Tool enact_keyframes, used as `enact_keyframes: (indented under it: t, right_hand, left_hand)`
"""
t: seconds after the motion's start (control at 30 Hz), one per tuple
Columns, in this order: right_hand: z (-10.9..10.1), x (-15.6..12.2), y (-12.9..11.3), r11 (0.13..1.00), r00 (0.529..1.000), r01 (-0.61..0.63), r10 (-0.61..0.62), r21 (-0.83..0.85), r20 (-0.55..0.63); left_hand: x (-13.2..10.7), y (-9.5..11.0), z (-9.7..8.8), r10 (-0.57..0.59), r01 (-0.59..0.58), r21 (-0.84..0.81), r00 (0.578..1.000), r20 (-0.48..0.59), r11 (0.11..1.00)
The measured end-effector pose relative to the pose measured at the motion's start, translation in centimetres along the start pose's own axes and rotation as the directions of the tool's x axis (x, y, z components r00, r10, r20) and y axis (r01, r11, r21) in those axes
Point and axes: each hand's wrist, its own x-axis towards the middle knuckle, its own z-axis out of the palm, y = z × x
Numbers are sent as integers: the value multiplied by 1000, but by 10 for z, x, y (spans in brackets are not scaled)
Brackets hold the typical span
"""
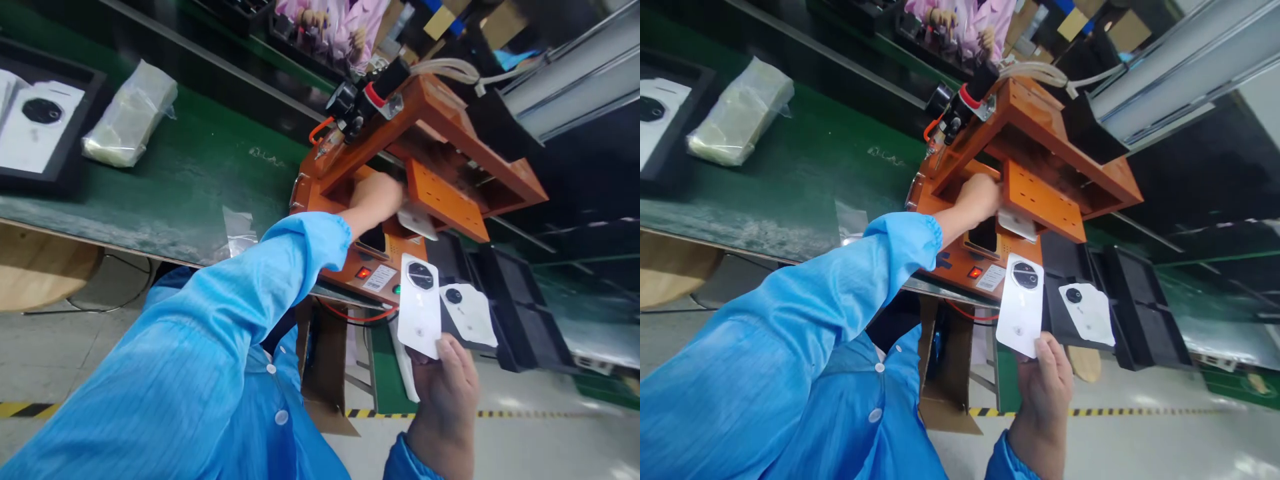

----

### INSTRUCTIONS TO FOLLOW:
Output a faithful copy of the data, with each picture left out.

### OUTPUT OF THE TASK:
Tool enact_keyframes, used as `enact_keyframes: (indented under it: t, right_hand, left_hand)`
"""
t: seconds after the motion's start (control at 30 Hz), one per tuple
Columns, in this order: right_hand: z (-10.9..10.1), x (-15.6..12.2), y (-12.9..11.3), r11 (0.13..1.00), r00 (0.529..1.000), r01 (-0.61..0.63), r10 (-0.61..0.62), r21 (-0.83..0.85), r20 (-0.55..0.63); left_hand: x (-13.2..10.7), y (-9.5..11.0), z (-9.7..8.8), r10 (-0.57..0.59), r01 (-0.59..0.58), r21 (-0.84..0.81), r00 (0.578..1.000), r20 (-0.48..0.59), r11 (0.11..1.00)
The measured end-effector pose relative to the pose measured at the motion's start, translation in centimetres along the start pose's own axes and rotation as the directions of the tool's x axis (x, y, z components r00, r10, r20) and y axis (r01, r11, r21) in those axes
Point and axes: each hand's wrist, its own x-axis towards the middle knuckle, its own z-axis out of the palm, y = z × x
Numbers are sent as integers: the value multiplied by 1000, but by 10 for z, x, y (spans in brackets are not scaled)
Brackets hold the typical span
"""

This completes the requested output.